As machine learning technologies become increasingly prevalent across diverse sectors, their reliability within decision-making processes has surfaced as a pivotal area for research and implementation. This study is dedicated to exploring and enhancing the theoretical underpinnings, methodologies, and real-world applications of Trustworthy Machine Learning (TML). To achieve TML, various strategies are employed, including enhancing the interpretability of ML models, quantifying uncertainty and formulating fairness algorithms, incorporating privacy-preserving techniques, and bolstering robustness and security. Nonetheless, these strategies often present a dilemma between improving trustworthiness and predictive performance, or they might require additional computational resources.
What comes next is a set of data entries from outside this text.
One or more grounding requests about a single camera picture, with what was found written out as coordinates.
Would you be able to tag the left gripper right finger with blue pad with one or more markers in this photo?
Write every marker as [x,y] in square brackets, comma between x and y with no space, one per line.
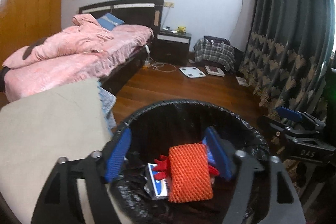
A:
[284,204]

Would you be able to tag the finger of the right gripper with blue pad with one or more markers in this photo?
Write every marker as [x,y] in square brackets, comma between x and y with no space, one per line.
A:
[272,126]
[288,113]

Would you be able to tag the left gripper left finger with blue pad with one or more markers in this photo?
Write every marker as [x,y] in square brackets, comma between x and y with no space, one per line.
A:
[59,200]

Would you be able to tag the orange foam net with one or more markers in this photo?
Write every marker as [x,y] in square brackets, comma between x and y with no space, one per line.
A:
[190,177]

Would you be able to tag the white blue cotton pad box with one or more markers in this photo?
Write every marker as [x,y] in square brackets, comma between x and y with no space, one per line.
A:
[156,189]

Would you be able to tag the red fleece cloth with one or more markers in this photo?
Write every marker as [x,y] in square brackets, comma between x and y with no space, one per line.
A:
[163,168]

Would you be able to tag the black lined trash bin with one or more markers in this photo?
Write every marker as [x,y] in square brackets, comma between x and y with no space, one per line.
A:
[158,127]

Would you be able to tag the white booklet on floor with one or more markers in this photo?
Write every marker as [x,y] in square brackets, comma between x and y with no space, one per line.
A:
[242,81]

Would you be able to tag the dark patterned curtain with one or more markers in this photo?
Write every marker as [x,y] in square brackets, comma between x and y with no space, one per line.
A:
[288,50]

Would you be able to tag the red white scale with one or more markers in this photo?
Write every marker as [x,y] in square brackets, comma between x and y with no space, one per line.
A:
[214,71]

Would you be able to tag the white bathroom scale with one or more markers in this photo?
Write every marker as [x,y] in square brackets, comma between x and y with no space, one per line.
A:
[192,72]

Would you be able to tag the beige table cloth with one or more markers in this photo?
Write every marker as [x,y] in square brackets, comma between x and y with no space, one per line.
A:
[39,129]

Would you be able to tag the plaid bag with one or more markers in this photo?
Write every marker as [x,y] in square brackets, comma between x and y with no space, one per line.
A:
[216,50]

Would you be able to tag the black white nightstand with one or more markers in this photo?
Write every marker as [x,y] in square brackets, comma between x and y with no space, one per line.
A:
[171,48]

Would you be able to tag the bed with pink sheet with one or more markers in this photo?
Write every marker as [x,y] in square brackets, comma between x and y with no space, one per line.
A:
[48,74]

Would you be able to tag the yellow plush toy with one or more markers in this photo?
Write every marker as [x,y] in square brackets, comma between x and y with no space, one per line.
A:
[181,29]

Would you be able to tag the pink duvet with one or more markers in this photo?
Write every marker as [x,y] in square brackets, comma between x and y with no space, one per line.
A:
[86,35]

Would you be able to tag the blue pillow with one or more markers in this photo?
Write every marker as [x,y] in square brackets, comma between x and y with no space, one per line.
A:
[109,21]

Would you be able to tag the black clothes on bed end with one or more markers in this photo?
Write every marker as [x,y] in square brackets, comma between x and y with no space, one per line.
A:
[3,72]

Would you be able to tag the dark wooden headboard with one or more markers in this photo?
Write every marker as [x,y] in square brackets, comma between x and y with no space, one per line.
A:
[141,12]

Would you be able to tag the wooden wardrobe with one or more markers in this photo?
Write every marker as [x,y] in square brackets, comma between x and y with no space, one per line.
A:
[25,21]

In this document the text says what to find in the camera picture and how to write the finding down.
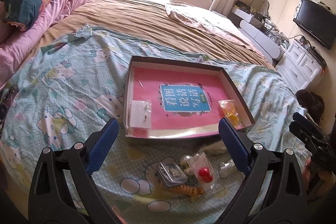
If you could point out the pink quilt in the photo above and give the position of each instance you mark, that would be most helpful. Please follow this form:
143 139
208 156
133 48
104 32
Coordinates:
16 45

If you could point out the pearl hair clip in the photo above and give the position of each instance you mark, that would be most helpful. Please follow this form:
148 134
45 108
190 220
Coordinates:
187 161

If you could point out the small white earring bag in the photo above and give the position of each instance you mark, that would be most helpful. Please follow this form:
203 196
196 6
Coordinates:
140 114

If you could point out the yellow orange earring bag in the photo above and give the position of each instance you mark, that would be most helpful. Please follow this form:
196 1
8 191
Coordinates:
229 110

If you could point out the dark shallow cardboard box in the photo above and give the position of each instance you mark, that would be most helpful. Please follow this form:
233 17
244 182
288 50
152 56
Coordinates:
184 96

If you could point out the black flat television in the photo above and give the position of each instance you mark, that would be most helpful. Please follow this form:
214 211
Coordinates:
317 21

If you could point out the white drawer cabinet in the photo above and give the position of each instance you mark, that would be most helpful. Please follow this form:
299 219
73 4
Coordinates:
299 68

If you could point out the light blue cartoon blanket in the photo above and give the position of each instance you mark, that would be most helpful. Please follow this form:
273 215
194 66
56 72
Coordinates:
73 86

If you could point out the tan bed sheet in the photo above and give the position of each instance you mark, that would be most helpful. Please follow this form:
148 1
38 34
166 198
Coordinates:
147 19

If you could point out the pink floral cloth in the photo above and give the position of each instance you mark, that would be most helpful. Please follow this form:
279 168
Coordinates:
208 22

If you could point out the white grey low cabinet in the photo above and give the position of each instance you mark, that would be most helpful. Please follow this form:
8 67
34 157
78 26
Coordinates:
251 28

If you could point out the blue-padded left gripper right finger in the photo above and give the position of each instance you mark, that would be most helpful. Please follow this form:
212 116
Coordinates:
285 200

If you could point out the small clear plastic bag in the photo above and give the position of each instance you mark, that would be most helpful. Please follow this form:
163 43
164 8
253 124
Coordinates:
227 168

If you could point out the red ball earrings bag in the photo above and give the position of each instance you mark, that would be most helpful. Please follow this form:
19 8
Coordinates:
203 170

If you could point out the clear box with blue base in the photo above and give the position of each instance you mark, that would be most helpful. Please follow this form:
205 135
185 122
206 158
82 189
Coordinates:
171 174

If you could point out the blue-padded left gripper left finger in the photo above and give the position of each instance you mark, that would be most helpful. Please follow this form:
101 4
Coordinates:
50 200

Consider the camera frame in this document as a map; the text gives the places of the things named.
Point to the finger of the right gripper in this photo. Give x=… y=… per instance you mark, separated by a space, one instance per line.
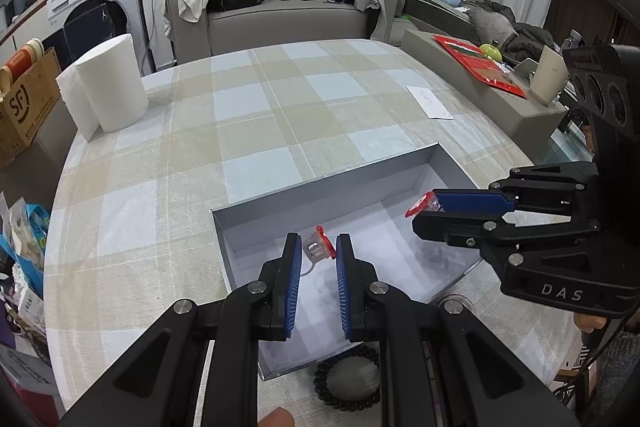
x=454 y=229
x=474 y=201

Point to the plaid tablecloth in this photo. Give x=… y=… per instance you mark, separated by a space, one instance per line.
x=131 y=226

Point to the white paper towel roll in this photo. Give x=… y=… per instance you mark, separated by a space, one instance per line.
x=103 y=89

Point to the white paper card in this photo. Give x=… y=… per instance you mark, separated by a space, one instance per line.
x=429 y=103

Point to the red white charm packet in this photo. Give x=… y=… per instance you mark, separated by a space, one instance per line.
x=317 y=246

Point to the grey sofa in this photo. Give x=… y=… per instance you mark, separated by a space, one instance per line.
x=271 y=22

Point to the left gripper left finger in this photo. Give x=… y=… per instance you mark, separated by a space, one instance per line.
x=276 y=311

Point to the red booklet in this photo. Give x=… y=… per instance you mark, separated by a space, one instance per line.
x=483 y=68

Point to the red clear small packet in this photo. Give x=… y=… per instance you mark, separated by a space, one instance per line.
x=427 y=202

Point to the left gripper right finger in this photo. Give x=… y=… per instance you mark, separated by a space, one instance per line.
x=362 y=314

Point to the person's hand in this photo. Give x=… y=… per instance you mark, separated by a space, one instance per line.
x=589 y=323

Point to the blue plastic bag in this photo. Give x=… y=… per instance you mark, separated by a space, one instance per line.
x=24 y=233

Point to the white washing machine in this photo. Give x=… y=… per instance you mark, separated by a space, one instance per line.
x=79 y=25

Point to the grey low bench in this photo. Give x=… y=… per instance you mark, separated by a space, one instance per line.
x=528 y=122

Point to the green apple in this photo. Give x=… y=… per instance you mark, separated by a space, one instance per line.
x=491 y=51

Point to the brown SF cardboard box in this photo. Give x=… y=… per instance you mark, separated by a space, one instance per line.
x=27 y=104

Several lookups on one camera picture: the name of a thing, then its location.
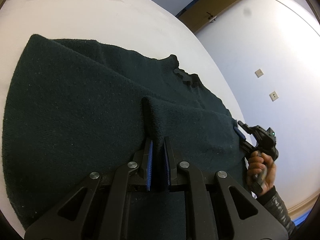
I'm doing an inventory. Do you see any brown wooden door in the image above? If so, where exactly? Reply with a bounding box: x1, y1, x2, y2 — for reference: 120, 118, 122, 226
178, 0, 241, 33

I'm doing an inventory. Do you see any right forearm grey sleeve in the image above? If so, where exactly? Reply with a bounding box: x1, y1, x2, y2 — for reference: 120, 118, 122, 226
257, 186, 297, 237

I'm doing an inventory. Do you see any white bed with sheet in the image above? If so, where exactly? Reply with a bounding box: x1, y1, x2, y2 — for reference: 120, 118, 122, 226
1, 0, 240, 236

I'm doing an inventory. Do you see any beige wall socket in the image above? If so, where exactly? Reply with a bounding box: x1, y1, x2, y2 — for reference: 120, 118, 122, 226
269, 91, 279, 101
255, 69, 264, 78

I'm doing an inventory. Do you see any person's right hand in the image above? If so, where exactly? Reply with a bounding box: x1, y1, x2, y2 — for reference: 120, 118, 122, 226
247, 151, 277, 197

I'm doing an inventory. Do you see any lower beige wall socket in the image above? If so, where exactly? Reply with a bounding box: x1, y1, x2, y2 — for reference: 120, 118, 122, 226
269, 91, 279, 101

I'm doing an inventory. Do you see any upper beige wall socket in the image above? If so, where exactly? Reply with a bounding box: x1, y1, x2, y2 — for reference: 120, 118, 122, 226
255, 69, 264, 78

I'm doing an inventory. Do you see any dark green knit sweater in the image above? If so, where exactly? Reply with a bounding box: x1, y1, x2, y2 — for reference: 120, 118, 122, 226
2, 35, 246, 239

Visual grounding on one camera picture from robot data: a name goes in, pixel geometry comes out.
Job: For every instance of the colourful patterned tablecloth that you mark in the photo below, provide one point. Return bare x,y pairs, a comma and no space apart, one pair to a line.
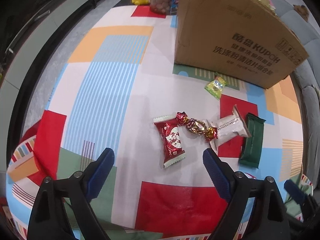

From a practical point of view, lots of embeddings of input examples should be extracted during experiments. This process requires frequent inferences of the models. To validate our techniques, it is crucial to employ real-world datasets, such as medical images, traffic images, etc., which are large at either the dataset level or the single example level. Therefore, GPU resources are necessary for researchers to conduct experiments efficiently. With the support from the Berzelius GPU cluster, our goal is to formulate TML frameworks in mainly two directions. One approach is to increase the interpretation of foundation models, such as transformers. Another direction is to detect adversarial behavior related to AI security. As a result, interpretability and adversarial attack detection are complementary techniques that can collaboratively improve both the robustness and transparency of machine learning models. We hope our work can contribute to the real-world AI applications, such as medical analysis, fraud detection, etc., to increase their reliability and explainability in the current complex cyberspace.